# acceleration/gravity problem

• Jan 26th 2007, 05:21 AM
thedoge
acceleration/gravity problem
You land on an unknown planet somewhere in the universe that clearly has weaker gravity than Earth. To measure g on this planet you do the following experiment: A ball is thrown upward from the ground. It passes a windowsill 11.0 m above ground and is seen to pass by the same windowsill 2.00 s after it went by on its way up. It reaches the ground again 5.00 s after it was thrown. Calculate the magnitude of g (the acceleration due to gravity) at the surface of this planet.
• Jan 26th 2007, 05:52 AM
CaptainBlack
Quote:

Originally Posted by thedoge
You land on an unknown planet somewhere in the universe that clearly has weaker gravity than Earth. To measure g on this planet you do the following experiment: A ball is thrown upward from the ground. It passes a windowsill 11.0 m above ground and is seen to pass by the same windowsill 2.00 s after it went by on its way up. It reaches the ground again 5.00 s after it was thrown. Calculate the magnitude of g (the acceleration due to gravity) at the surface of this planet.

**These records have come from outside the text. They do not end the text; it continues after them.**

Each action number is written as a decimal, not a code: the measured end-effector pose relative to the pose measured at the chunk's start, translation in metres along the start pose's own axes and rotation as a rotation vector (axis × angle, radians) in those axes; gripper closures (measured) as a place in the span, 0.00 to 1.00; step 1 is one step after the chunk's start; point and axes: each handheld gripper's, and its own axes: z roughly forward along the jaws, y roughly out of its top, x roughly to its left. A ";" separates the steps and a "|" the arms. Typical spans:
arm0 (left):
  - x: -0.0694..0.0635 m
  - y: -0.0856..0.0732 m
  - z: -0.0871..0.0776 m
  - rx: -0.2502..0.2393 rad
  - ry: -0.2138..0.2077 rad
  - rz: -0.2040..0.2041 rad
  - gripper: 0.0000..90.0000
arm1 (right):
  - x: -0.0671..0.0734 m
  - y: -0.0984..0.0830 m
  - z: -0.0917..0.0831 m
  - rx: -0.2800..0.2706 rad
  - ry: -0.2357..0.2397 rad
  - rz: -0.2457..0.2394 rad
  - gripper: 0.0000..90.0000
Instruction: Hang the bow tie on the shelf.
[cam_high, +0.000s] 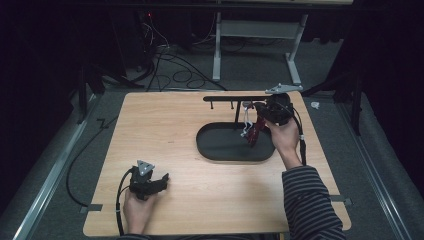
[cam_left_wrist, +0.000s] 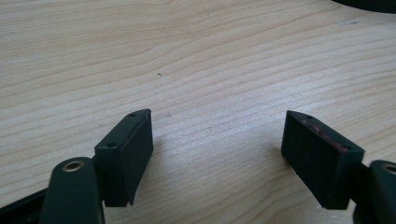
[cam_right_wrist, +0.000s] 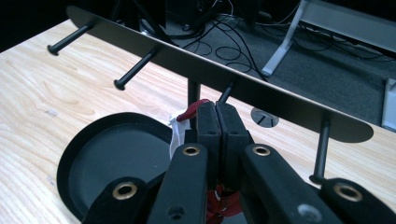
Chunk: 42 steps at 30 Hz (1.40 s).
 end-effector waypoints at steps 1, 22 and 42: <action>0.000 0.000 0.000 0.000 0.000 0.000 0.28 | 0.000 0.001 0.001 0.002 -0.003 0.003 1.00; 0.000 0.000 0.000 -0.001 0.002 0.003 0.28 | -0.007 0.008 0.024 0.054 -0.047 0.015 0.95; 0.000 0.000 0.000 -0.001 0.001 0.002 0.28 | -0.010 0.001 0.001 0.020 -0.026 0.019 0.89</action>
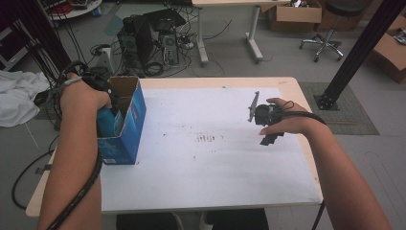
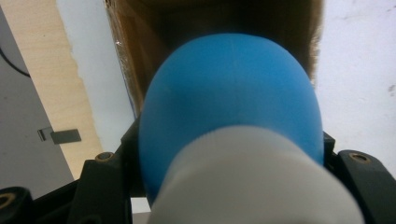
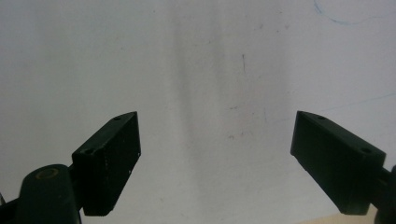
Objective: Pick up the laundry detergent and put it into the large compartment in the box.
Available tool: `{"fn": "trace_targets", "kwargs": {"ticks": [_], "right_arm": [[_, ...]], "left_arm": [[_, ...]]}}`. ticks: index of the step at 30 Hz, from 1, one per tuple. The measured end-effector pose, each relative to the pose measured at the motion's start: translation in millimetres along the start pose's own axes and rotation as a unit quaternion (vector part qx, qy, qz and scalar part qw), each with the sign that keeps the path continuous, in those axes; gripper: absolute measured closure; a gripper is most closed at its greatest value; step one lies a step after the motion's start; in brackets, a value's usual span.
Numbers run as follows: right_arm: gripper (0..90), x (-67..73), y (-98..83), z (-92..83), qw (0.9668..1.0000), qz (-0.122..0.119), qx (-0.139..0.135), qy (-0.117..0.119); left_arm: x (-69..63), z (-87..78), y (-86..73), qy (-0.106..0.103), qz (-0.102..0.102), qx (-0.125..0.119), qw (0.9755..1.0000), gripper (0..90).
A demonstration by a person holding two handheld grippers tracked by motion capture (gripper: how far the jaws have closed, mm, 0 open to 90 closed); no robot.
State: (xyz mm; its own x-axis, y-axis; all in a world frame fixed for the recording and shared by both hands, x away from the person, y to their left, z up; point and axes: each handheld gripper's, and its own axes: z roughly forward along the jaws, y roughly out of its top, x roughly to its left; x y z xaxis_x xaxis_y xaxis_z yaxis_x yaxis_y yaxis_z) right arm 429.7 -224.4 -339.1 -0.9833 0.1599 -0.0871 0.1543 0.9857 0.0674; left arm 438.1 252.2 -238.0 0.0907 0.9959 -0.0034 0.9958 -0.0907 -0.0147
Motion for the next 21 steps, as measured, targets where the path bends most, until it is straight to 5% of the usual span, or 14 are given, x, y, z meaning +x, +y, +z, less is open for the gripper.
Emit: {"fn": "trace_targets", "kwargs": {"ticks": [21], "right_arm": [[16.0, 0.0, -3.4, 1.4, 1.0, 0.003, 0.003, 0.001]], "left_arm": [[1.4, 46.5, 4.6, -0.004, 0.005, 0.012, 0.9999, 39.4]]}}
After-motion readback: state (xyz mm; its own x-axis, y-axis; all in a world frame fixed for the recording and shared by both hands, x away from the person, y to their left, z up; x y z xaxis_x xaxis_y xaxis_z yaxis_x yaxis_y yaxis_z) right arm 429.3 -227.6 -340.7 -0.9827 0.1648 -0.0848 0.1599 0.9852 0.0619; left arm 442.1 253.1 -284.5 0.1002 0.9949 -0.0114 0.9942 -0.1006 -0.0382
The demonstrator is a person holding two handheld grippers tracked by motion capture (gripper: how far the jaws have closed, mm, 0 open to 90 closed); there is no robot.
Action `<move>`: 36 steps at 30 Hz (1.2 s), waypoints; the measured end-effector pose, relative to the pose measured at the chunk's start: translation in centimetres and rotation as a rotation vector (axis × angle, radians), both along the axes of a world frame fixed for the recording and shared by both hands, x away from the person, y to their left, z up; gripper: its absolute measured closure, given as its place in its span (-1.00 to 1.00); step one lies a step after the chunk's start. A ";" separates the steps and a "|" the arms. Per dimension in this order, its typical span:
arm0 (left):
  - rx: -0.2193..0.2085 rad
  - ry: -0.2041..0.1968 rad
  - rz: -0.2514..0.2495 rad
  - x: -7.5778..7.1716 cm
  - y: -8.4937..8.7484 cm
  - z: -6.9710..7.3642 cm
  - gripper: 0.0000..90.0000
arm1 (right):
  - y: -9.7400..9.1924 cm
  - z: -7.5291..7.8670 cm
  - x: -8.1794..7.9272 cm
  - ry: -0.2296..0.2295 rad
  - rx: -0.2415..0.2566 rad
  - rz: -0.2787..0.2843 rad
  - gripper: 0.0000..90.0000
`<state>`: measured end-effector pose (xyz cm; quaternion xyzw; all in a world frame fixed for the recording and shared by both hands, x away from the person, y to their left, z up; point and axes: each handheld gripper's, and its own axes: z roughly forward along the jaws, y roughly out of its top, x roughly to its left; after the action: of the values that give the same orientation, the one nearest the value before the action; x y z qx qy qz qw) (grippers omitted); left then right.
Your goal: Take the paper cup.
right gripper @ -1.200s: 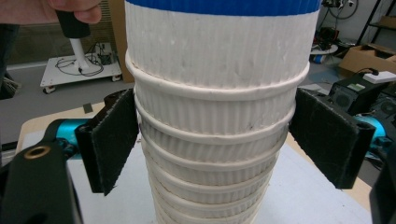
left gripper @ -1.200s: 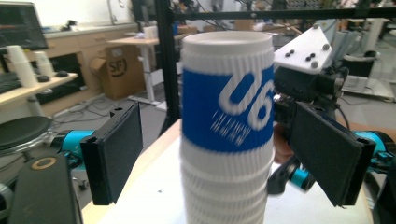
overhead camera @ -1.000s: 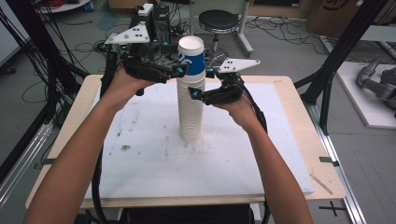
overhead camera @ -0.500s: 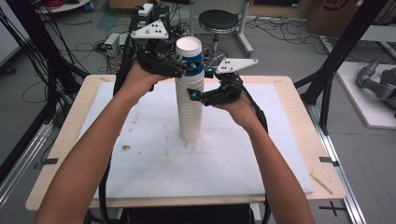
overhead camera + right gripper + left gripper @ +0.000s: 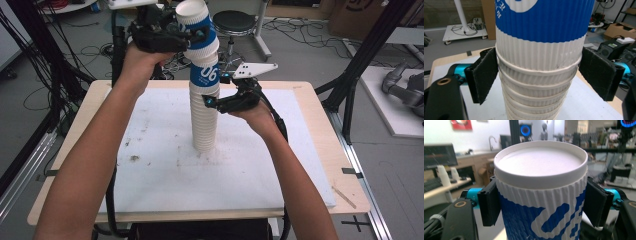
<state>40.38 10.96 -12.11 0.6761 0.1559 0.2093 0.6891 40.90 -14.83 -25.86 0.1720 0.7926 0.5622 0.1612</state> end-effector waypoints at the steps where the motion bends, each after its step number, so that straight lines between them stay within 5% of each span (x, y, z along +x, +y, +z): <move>1: -0.018 -0.008 0.010 -0.3 0.4 0.3 -0.41 | -0.2 -0.1 0.0 0.004 -0.018 -0.005 -0.63; 7: -0.028 -0.016 0.028 -1.5 3.1 0.4 -0.41 | -1.9 -0.6 -1.1 -0.013 -0.071 -0.026 -0.63; 19: -0.060 0.025 0.090 -4.6 9.2 -5.2 -0.41 | -8.8 -2.6 -3.8 0.024 -0.078 -0.137 -0.63; 27: 0.013 0.055 0.100 -5.6 10.0 -8.9 -0.41 | -11.8 -5.7 -5.0 0.054 -0.069 -0.201 -0.63; 36: 0.085 0.096 0.097 -5.5 9.2 -14.1 -0.41 | -12.8 -8.3 -5.3 0.072 -0.082 -0.233 -0.63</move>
<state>34.89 20.21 -26.23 0.7056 0.2124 0.2163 0.6405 35.57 -27.59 -34.13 0.2763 0.7948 0.5003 0.2040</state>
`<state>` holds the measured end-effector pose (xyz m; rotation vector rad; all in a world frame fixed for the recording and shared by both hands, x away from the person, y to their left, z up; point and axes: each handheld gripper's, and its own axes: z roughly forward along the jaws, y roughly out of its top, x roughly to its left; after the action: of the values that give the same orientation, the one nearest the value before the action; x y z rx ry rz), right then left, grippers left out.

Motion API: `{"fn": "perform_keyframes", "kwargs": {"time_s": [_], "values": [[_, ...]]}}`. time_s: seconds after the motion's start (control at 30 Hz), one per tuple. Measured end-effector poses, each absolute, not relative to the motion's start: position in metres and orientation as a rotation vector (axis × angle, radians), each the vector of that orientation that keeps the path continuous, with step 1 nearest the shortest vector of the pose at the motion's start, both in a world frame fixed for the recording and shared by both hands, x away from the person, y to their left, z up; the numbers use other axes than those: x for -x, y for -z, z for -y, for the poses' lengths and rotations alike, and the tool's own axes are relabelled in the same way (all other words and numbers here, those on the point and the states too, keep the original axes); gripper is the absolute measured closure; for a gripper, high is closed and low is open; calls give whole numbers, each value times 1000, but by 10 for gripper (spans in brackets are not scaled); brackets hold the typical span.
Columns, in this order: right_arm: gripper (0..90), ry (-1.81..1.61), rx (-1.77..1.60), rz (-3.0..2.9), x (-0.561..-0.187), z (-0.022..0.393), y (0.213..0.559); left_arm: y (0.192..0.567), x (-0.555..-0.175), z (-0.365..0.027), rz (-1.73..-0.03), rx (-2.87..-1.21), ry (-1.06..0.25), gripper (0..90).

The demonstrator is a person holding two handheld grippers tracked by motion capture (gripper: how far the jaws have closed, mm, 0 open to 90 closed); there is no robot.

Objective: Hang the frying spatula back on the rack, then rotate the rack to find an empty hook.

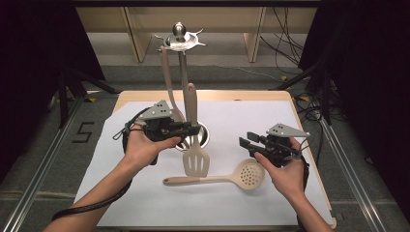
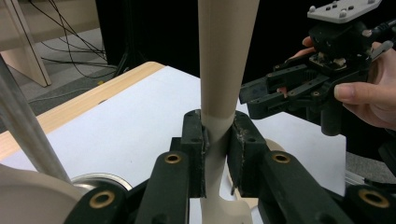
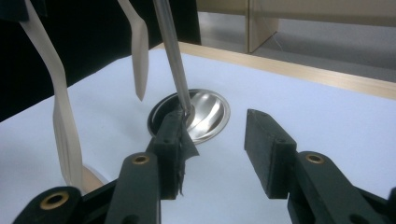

The distance of the ball above the ground as a function of time after its is thrown is:

$s=-\frac{g\,t^2}{2}+v_0\,t$

we have $s=0 \mbox{ m}$ at $t=0, \ 5 \mbox{ sec}$, and $s=11 \mbox{ m}$ at $t=t_1, \ t_1+2 \mbox{ sec}$.

These tell us that

$v_0=(5/2) \,g$,

and so the roots of (as these are the times at which the ball passes the window):

$11=\frac{g\,t^2}{2}+(5/2)g\,t$

differ by 2. Which with a bit of jiggery-pokery (manipulation of the quadratic formula mainly) tells us that:

$25-\frac{88}{g}=4$

which we can solve for $g$, to find that $g=88/21$

RonL
• Jan 26th 2007, 06:01 AM
thedoge
Can you go into more depth on the quadratic methods you used to get the second to last equation? You lost me there.
• Jan 26th 2007, 06:17 AM
CaptainBlack
Quote:

Originally Posted by CaptainBlack
and so the roots of (as these are the times at which the ball passes the window):

$11=\frac{g\,t^2}{2}+(5/2)g\,t$

differ by 2. Which with a bit of jiggery-pokery (manipulation of the quadratic formula mainly) tells us that:

Quote:

Originally Posted by thedoge
Can you go into more depth on the quadratic methods you used to get the second to last equation? You lost me there.

Yes.

Rearrange the quadratic by multiplying through by $2/g$ to get:

$t^2+5t-22/g=0$

The roots of this are:

$t=\frac{-5\pm \sqrt{25-(4\times 22)/g}}{2}$

These differ by:

$\left[ \sqrt{25-88/g}\right]=2$.

Square:

$25-88/g=4$.

so:

$g=88/21$

RonL